Not returning string. This program converts digit like 123 to words like "One Two Three", why in the end I am not getting anything?

Question

#include<stdio.h>
#include<string.h>

char *int_to_string( int n );

void main()
{
    int n;

    printf("Enter the number : ");
    scanf("%d",&n);

    printf("\n%d in words is : %s.\n",n,int_to_string(n));
}

char *int_to_string( int n)
{
    char str[100]="";

    if(n<10)
    {
          switch(n)
        {
            case 0: return "Zero";
            case 1: return "One";
            case 2: return "Two";
            case 3: return "Three";
            case 4: return "Four";
            case 5: return "Five";
            case 6: return "Six";
            case 7: return "Seven";
            case 8: return "Eight";
            case 9: return "Nine";
        }
    }

    else
    {
        strcat(str,int_to_string(n/10));
        strcat(str," ");

        return strcat(str,int_to_string(n%10));
    }
}

Function int_to_string() should return a string containing equivalent of the number in words that is passed. it works fine for single digit number ( i.e. 0-9 ) but above that it just gives nothing.
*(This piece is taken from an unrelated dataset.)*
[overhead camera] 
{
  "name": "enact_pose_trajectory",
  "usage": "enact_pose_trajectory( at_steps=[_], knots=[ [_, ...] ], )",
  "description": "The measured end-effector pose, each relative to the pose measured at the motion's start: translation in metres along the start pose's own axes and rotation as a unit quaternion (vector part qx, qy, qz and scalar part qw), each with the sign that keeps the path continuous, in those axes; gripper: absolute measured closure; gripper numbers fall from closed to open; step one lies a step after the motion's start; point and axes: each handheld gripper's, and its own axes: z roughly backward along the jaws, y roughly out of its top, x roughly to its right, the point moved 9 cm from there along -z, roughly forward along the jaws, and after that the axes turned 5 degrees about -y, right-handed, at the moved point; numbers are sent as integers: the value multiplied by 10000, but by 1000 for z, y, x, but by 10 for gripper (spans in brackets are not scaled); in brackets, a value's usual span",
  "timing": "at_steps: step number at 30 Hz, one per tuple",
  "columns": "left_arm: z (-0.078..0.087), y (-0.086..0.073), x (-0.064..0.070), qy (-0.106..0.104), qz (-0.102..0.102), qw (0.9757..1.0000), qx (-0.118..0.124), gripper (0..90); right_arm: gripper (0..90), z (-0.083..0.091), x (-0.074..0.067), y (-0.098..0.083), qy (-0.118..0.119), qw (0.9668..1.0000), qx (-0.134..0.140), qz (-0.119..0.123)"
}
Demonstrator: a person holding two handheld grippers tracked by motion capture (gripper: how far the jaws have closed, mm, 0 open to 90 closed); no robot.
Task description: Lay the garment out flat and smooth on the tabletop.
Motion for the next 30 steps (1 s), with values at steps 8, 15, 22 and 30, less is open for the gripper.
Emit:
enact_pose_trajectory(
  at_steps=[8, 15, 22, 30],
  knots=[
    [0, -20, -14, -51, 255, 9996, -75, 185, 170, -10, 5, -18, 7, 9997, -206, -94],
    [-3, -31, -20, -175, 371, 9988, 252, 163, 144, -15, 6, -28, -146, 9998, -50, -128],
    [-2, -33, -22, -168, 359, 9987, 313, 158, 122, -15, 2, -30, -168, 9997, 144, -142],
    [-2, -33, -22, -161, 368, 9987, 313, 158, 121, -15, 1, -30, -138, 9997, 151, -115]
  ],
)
Fyi, your program invokes *undefined behavior*. `str[]` no longer exists once `int_to_string` returns. [Read this. Seriously](http://stackoverflow.com/questions/6441218/can-a-local-variables-memory-be-accessed-outside-its-scope/6445794#6445794). — WhozCraig, Jun 14 '16 at 16:15
or, you know, the base case of the recursion (n < 10) doesn't return anything, so if it ever got to the "bottom" it wouldn't return anything. — Marshall Tigerus, Jun 14 '16 at 16:16
Possible duplicate of [Capitalize string and return local variable](http://stackoverflow.com/questions/20292800/capitalize-string-and-return-local-variable) — n. m. could be an AI, Jun 14 '16 at 16:26
Even if fixing the local variable issue, your recursion is logically suspect, and wouldn't work as expected. — user3078414, Jun 14 '16 at 19:57

Vlad from Moscow · Accepted Answer · 2016-06-15T08:49:59.223

The function has undefined behaviour.

It returns a pointer to local array str that is in general destroyed after exiting the function.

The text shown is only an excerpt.